- WORK REQUIRED -
Set down exactly the lines in the records below that run from the line with "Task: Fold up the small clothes" to the line with "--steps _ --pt", inclusive, and nothing more.

- RECORDS FOR THE EXERCISE -
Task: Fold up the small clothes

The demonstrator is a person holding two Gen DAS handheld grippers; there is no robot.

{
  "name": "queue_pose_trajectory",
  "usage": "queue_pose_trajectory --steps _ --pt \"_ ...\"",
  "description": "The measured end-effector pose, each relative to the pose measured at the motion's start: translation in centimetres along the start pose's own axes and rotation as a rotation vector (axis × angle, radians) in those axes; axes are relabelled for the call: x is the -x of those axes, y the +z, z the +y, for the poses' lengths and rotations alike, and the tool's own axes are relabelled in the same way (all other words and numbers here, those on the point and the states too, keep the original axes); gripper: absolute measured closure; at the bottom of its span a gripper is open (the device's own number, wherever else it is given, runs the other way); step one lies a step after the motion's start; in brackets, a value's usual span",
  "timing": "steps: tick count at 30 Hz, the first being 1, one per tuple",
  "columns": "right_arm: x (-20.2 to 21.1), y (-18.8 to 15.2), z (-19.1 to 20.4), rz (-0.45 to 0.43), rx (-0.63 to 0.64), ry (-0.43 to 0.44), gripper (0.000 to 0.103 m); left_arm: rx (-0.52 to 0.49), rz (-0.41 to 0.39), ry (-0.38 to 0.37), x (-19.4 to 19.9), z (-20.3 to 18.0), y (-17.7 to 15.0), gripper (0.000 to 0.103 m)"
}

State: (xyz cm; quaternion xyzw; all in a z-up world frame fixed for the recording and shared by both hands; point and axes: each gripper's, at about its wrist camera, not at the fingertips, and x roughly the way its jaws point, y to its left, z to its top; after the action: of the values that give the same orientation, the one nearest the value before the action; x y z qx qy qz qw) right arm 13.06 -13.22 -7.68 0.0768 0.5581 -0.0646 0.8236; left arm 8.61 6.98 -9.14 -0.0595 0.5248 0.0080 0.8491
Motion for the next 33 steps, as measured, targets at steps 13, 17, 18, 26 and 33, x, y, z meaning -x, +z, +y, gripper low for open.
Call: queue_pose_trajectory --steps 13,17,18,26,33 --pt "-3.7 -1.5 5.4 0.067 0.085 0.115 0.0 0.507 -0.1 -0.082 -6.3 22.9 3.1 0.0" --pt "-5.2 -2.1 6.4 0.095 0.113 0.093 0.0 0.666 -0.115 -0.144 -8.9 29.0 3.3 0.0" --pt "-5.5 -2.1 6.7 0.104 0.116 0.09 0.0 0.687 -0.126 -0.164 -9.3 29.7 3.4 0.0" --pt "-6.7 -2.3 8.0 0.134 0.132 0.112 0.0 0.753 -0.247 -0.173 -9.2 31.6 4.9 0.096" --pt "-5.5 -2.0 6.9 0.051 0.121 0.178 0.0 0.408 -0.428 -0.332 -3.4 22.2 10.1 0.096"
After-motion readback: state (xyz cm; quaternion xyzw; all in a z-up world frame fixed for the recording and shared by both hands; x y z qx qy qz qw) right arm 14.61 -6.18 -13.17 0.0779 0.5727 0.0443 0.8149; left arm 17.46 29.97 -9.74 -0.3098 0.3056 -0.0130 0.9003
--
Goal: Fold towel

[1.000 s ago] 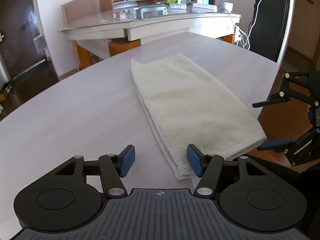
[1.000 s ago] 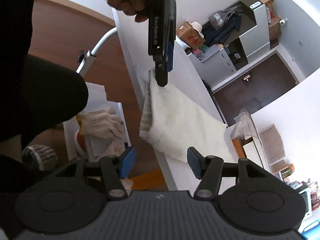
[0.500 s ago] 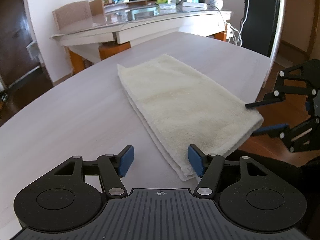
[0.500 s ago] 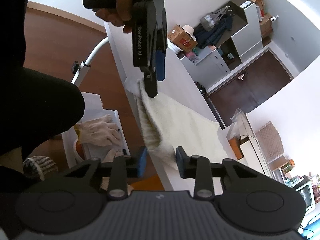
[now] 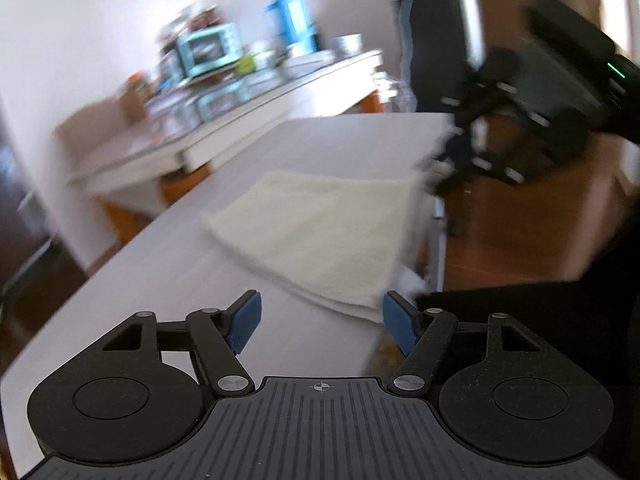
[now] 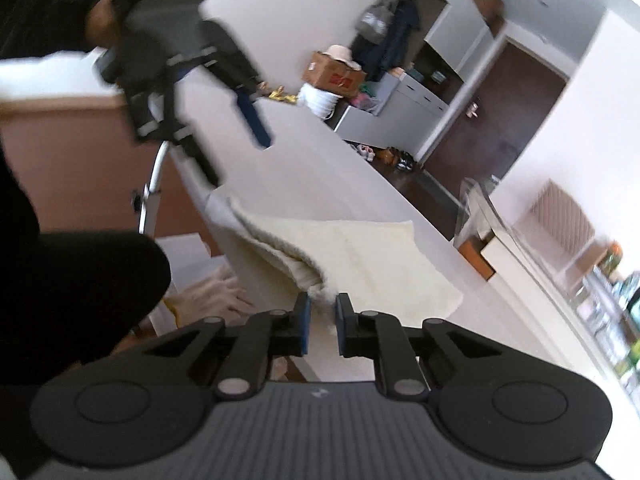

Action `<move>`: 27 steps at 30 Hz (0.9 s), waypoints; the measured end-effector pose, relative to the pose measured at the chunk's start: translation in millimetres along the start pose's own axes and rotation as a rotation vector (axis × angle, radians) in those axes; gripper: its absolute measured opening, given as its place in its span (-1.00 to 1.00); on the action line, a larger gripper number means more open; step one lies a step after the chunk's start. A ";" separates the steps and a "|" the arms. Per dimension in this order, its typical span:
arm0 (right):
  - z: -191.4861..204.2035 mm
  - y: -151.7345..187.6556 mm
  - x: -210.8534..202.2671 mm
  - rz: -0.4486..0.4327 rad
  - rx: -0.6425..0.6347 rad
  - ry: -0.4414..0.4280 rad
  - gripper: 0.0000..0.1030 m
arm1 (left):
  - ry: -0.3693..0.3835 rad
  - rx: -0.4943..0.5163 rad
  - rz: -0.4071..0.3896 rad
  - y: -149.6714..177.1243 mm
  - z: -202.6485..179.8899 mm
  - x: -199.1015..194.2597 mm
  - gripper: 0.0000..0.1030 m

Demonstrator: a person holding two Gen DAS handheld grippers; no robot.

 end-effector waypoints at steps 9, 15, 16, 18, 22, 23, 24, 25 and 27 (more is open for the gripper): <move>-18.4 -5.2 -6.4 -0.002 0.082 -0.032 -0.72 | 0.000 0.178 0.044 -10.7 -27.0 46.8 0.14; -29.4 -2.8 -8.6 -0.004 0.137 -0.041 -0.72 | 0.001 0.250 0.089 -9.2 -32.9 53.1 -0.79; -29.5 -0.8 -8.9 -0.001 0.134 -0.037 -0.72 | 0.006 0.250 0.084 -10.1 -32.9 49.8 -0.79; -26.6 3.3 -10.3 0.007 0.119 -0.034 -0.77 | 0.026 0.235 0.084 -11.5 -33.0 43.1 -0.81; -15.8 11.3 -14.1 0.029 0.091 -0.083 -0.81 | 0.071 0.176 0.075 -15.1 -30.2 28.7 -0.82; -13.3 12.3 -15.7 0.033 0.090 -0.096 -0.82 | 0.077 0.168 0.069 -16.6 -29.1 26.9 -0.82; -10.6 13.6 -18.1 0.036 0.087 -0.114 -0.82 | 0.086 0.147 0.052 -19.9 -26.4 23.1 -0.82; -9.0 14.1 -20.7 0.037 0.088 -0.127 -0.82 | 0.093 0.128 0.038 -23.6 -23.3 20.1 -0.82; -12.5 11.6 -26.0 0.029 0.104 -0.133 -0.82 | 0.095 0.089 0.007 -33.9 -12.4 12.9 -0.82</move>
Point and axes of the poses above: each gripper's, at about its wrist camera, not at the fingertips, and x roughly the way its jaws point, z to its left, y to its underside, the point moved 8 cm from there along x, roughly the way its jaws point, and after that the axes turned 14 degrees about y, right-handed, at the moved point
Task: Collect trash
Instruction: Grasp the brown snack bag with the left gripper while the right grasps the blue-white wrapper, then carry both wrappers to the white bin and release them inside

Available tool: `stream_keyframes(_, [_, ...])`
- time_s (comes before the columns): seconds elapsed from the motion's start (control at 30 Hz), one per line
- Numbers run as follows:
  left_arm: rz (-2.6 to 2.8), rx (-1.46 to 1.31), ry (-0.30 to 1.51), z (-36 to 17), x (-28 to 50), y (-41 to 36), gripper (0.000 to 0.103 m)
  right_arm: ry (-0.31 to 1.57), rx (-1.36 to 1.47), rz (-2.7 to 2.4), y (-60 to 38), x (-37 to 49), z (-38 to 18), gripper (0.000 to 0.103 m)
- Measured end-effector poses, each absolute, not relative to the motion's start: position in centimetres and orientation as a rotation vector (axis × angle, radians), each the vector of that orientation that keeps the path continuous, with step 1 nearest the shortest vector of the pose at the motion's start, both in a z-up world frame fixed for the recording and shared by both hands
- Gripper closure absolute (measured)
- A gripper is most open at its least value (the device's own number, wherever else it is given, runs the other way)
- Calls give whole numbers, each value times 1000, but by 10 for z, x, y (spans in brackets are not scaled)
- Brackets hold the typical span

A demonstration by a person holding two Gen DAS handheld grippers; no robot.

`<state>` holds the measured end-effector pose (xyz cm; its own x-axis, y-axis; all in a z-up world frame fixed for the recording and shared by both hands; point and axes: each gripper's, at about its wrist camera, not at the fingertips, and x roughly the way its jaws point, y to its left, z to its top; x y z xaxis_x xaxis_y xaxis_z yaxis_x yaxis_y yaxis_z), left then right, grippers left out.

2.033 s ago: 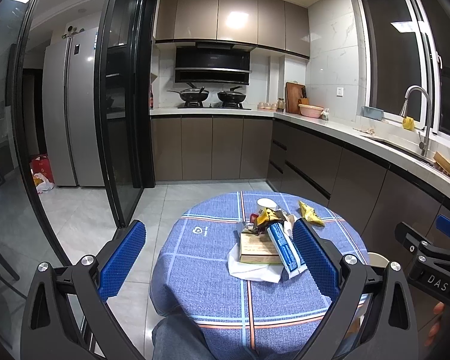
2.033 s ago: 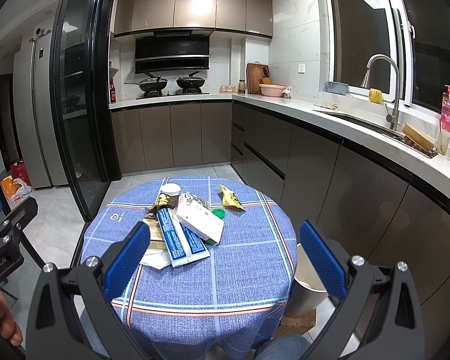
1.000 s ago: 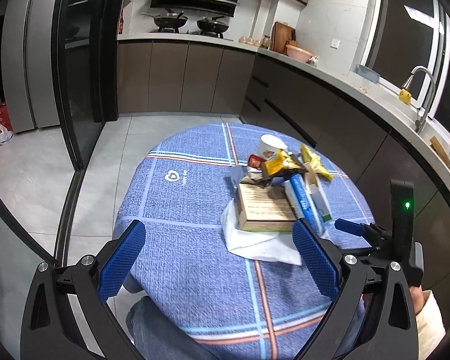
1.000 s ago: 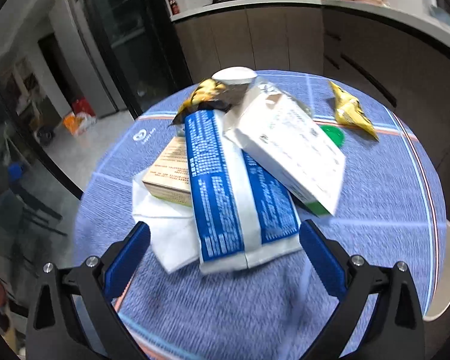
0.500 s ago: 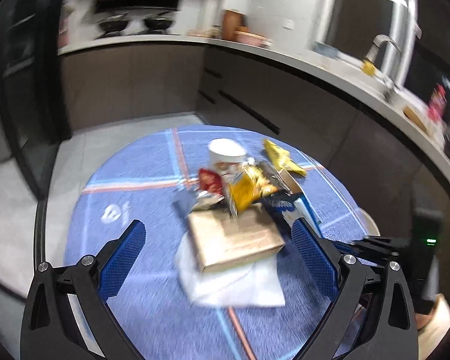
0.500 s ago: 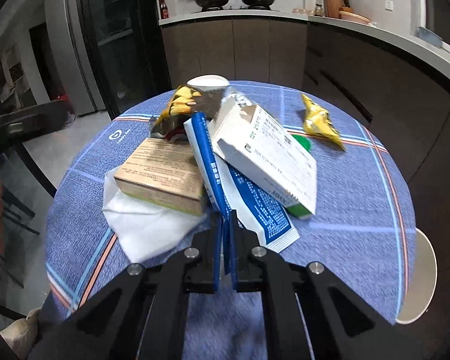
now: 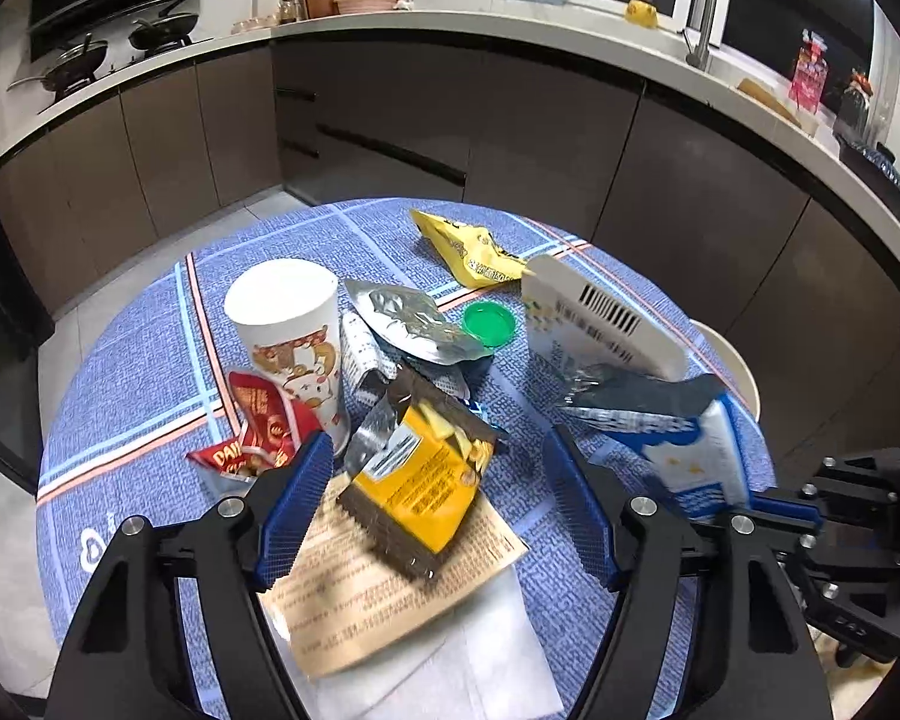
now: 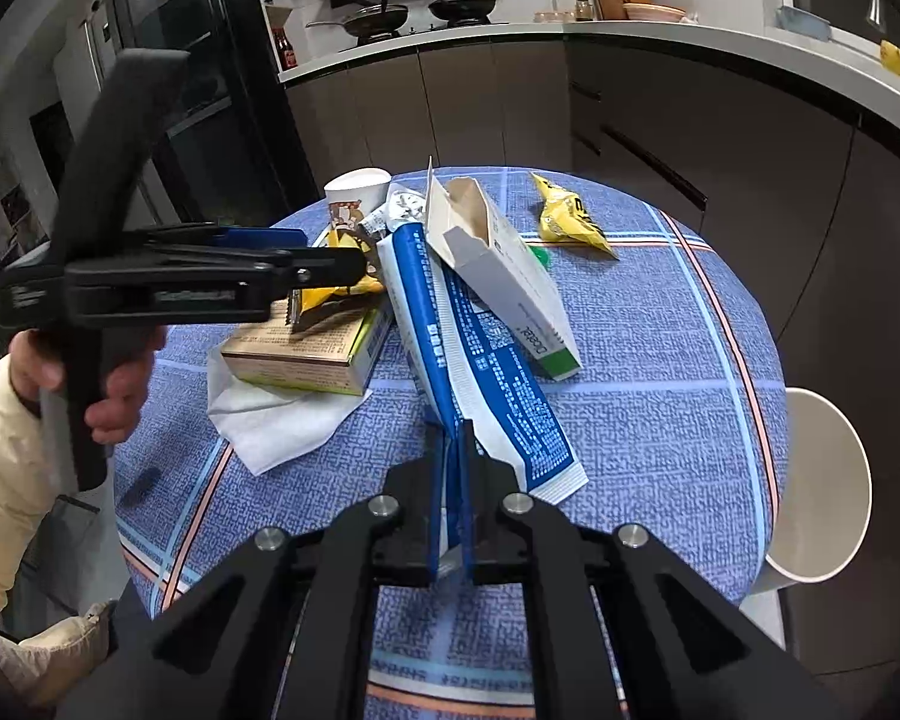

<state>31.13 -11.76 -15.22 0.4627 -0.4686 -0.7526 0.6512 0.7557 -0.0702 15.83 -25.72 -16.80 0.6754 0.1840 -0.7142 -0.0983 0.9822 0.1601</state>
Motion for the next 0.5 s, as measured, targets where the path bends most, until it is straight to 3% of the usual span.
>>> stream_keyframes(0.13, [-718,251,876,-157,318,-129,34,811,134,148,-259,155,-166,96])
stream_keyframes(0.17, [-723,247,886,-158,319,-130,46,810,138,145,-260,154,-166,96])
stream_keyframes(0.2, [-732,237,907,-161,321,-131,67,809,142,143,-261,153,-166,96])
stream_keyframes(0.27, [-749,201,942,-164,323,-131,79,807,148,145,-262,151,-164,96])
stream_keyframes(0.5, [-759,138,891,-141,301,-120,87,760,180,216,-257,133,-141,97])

- SOLUTION FOR THIS TASK -
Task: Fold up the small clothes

The demonstrator is a person holding two Gen DAS handheld grippers; there is no robot.

{
  "name": "queue_pose_trajectory",
  "usage": "queue_pose_trajectory --steps _ --pt \"_ ...\"",

The required response has been given in full.